_WHAT IS NEEDED_:
Copy, word for word, the lines of the listing below from the line with "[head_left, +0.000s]" up to and including the line with "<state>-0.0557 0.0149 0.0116". Drop the pictures.
------ MATERIAL FOR THE TASK
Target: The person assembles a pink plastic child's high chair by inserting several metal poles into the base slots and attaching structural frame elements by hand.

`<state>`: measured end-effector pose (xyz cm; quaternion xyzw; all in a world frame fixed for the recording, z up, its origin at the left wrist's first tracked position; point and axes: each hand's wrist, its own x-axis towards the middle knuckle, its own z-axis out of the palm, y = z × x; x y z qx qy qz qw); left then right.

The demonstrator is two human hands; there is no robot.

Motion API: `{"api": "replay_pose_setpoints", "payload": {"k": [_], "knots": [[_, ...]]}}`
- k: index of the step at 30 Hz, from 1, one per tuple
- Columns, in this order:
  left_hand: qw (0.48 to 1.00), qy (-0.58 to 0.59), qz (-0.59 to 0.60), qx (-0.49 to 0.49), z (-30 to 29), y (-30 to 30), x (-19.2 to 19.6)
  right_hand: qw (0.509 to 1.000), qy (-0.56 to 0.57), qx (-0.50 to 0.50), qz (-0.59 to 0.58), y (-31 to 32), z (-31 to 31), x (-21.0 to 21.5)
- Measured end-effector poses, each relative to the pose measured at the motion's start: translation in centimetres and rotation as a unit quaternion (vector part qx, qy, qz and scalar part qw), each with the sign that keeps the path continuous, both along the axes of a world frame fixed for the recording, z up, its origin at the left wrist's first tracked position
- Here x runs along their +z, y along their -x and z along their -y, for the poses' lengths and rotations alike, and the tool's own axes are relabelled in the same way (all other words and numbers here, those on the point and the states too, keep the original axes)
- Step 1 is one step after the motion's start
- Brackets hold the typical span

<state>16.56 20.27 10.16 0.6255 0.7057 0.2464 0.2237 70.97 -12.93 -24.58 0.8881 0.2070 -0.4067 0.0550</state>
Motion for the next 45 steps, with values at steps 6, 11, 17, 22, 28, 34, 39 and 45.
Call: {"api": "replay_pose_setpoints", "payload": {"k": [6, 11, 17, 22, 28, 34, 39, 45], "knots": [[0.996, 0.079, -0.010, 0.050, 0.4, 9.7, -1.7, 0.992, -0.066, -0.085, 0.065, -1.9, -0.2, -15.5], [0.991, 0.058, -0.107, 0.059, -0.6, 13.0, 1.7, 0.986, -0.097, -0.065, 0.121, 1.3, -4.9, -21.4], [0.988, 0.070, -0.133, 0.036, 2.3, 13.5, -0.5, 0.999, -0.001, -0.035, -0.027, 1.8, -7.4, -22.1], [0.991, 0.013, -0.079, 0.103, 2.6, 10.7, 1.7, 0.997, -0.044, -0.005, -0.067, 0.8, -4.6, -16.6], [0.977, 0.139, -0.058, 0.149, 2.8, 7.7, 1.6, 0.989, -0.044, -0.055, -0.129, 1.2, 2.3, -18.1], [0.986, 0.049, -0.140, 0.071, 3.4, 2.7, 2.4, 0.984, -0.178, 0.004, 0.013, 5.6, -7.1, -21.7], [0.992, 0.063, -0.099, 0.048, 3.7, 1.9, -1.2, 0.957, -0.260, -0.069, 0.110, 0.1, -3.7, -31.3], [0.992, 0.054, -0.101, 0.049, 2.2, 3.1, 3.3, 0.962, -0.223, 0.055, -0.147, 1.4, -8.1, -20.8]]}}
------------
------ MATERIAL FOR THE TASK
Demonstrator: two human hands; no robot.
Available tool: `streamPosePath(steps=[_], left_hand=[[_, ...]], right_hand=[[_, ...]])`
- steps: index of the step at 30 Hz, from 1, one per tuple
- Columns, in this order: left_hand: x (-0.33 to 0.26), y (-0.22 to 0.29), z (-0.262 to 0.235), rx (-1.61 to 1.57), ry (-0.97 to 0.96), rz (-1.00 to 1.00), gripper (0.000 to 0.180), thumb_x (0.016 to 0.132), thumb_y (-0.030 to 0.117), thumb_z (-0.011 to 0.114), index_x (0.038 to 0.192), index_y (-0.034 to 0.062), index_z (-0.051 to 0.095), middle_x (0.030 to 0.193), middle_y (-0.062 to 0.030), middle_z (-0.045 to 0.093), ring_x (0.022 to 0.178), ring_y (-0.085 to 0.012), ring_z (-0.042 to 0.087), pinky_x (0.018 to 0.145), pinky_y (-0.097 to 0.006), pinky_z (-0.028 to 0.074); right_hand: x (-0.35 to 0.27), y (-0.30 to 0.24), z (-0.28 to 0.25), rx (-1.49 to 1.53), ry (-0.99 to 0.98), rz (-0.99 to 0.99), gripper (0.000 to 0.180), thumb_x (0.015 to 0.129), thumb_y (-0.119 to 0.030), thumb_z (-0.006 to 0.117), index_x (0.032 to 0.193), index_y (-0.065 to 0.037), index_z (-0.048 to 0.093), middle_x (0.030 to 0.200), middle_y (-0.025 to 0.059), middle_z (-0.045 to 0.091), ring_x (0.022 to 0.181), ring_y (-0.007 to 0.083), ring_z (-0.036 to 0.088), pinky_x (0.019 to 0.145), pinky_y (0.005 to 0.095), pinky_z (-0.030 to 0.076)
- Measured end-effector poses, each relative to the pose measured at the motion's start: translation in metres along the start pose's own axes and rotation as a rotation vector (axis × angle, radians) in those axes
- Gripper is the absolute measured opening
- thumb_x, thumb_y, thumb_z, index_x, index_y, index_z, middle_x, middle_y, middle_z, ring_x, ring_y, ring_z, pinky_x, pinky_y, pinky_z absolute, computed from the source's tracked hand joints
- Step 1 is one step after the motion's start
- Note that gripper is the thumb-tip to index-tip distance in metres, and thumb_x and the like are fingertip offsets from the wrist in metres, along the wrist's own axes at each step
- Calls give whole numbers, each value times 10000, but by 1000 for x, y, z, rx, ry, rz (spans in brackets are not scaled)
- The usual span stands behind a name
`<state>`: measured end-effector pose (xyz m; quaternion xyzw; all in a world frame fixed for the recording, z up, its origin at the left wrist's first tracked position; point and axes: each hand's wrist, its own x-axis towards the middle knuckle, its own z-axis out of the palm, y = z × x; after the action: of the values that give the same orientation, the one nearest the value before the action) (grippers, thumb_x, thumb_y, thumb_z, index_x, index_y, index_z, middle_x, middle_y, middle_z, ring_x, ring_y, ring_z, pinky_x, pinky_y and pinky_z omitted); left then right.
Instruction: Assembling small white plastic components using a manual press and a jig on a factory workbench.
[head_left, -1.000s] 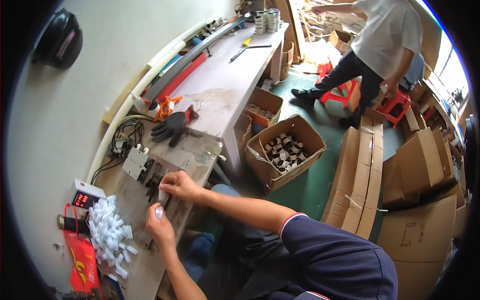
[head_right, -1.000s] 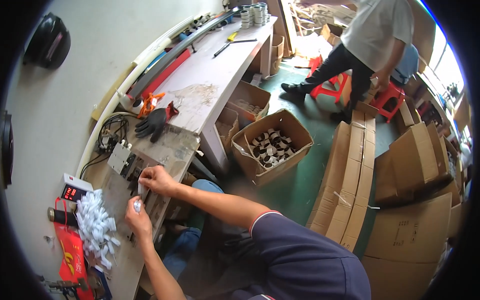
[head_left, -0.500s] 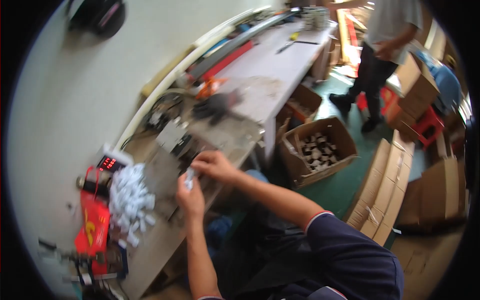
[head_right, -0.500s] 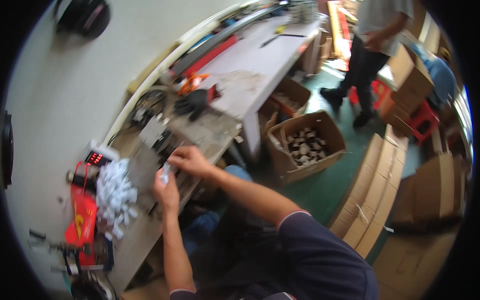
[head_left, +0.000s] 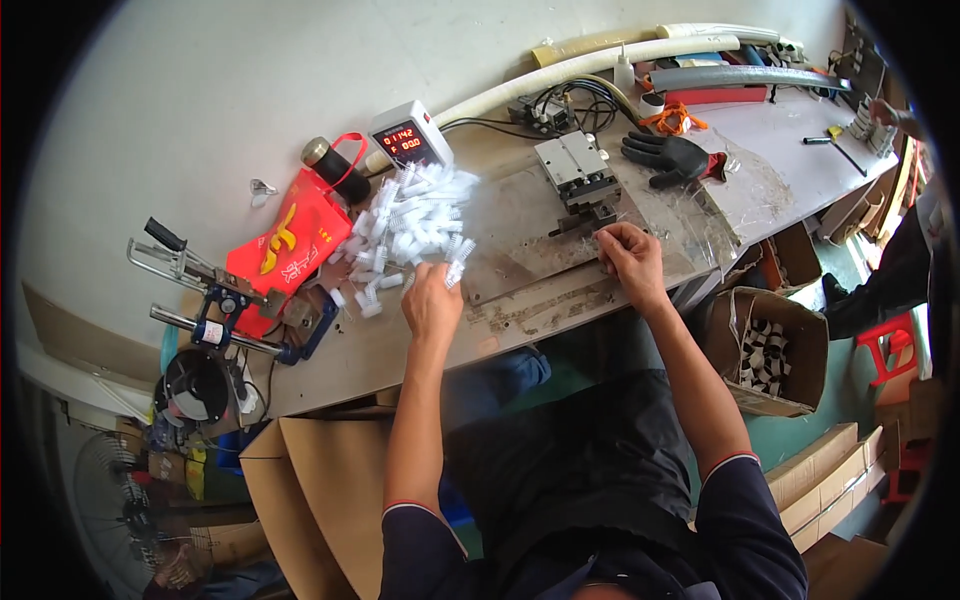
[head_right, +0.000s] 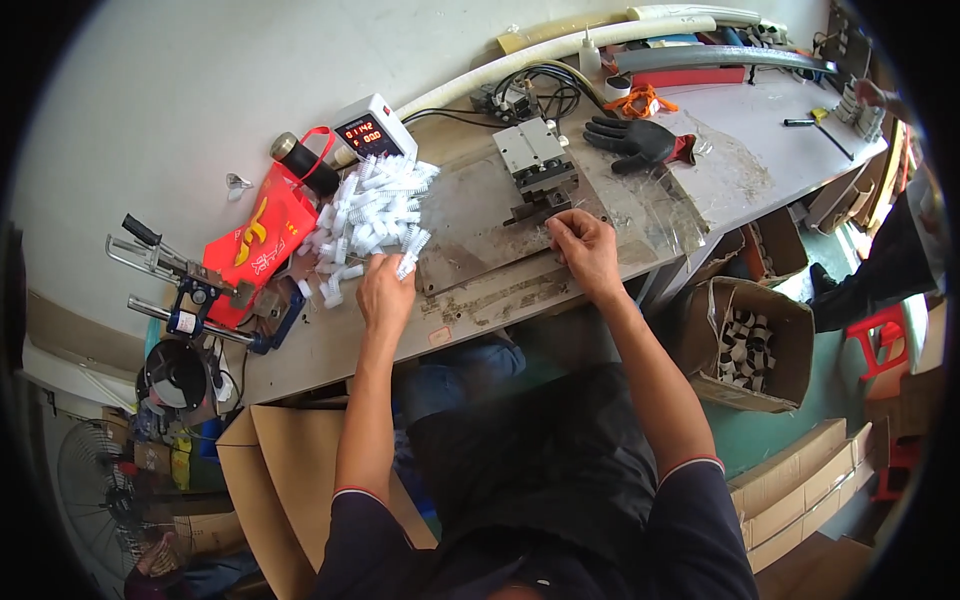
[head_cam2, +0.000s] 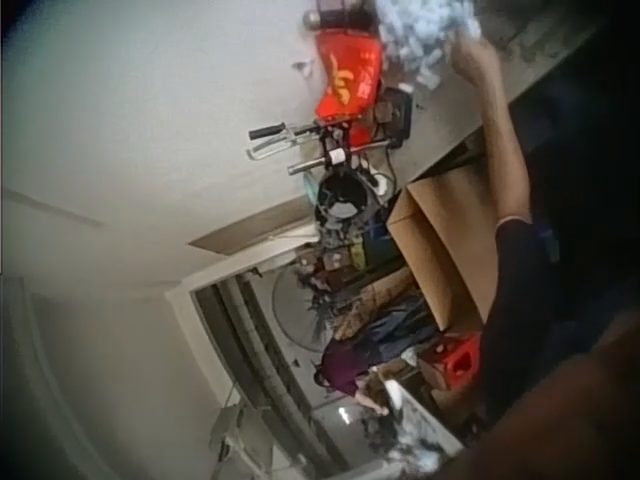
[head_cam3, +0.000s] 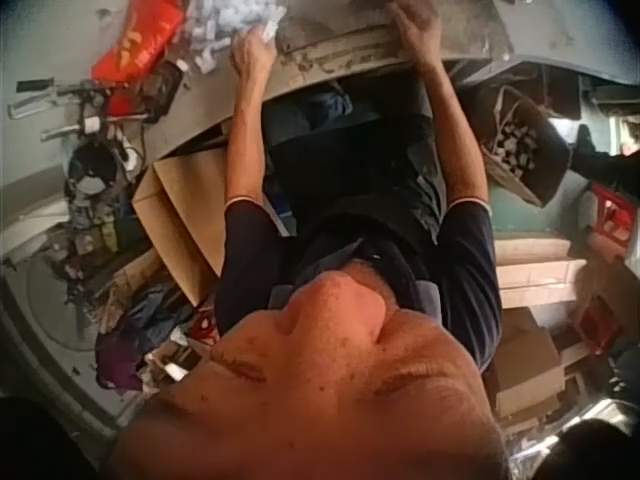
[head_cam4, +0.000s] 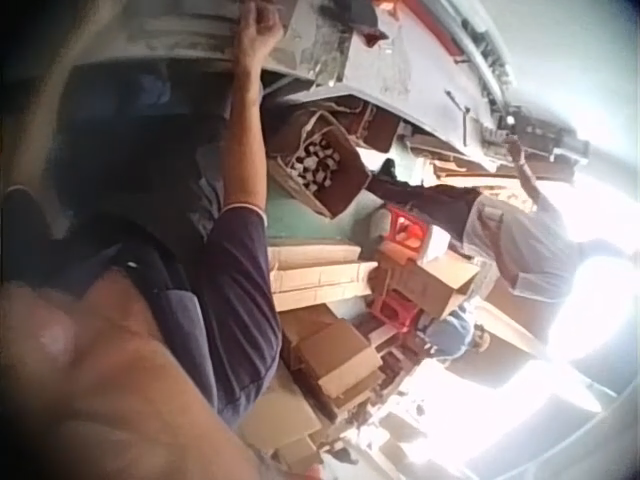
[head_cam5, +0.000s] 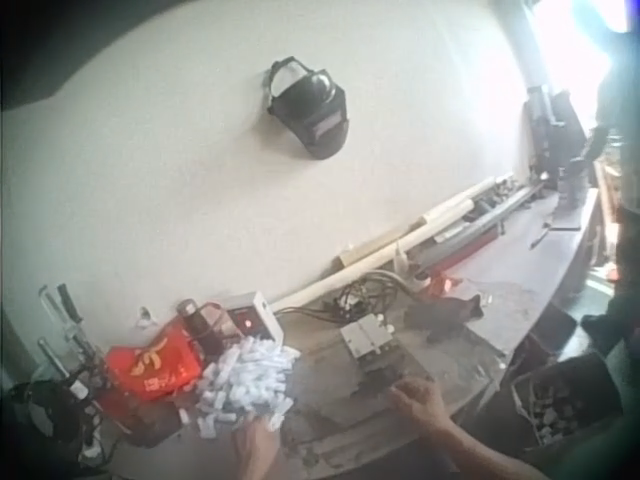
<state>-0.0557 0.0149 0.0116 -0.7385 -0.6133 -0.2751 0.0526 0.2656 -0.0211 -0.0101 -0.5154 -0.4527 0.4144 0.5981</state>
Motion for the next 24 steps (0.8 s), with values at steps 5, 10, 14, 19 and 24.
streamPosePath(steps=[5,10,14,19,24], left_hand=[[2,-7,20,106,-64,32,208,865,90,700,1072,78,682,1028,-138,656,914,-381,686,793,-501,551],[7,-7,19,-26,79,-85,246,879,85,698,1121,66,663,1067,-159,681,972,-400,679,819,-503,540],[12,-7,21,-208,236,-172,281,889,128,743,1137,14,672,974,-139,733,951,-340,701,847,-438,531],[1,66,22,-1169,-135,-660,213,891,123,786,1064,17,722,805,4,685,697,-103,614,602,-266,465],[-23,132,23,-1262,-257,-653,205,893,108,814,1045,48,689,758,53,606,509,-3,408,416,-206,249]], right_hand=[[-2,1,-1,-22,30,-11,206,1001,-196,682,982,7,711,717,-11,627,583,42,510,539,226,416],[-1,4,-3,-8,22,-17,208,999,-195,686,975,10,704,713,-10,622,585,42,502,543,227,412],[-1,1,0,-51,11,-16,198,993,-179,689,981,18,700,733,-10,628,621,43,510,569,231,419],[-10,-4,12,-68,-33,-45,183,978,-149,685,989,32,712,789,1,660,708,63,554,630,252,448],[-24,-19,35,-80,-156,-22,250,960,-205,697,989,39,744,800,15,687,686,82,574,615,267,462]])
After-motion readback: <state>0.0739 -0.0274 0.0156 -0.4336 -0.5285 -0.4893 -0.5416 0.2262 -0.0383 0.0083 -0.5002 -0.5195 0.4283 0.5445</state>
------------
_TASK OUTPUT_:
[head_left, +0.000s] 
[head_right, +0.000s] 
[head_cam2, +0.000s] 
[head_cam3, +0.000s] 
[head_cam4, +0.000s] 
[head_cam5, +0.000s] 
<state>-0.0557 0.0149 0.0116 -0.7385 -0.6133 -0.2751 0.0526 0.2656 -0.0211 -0.0101 -0.5154 -0.4527 0.4144 0.5981</state>

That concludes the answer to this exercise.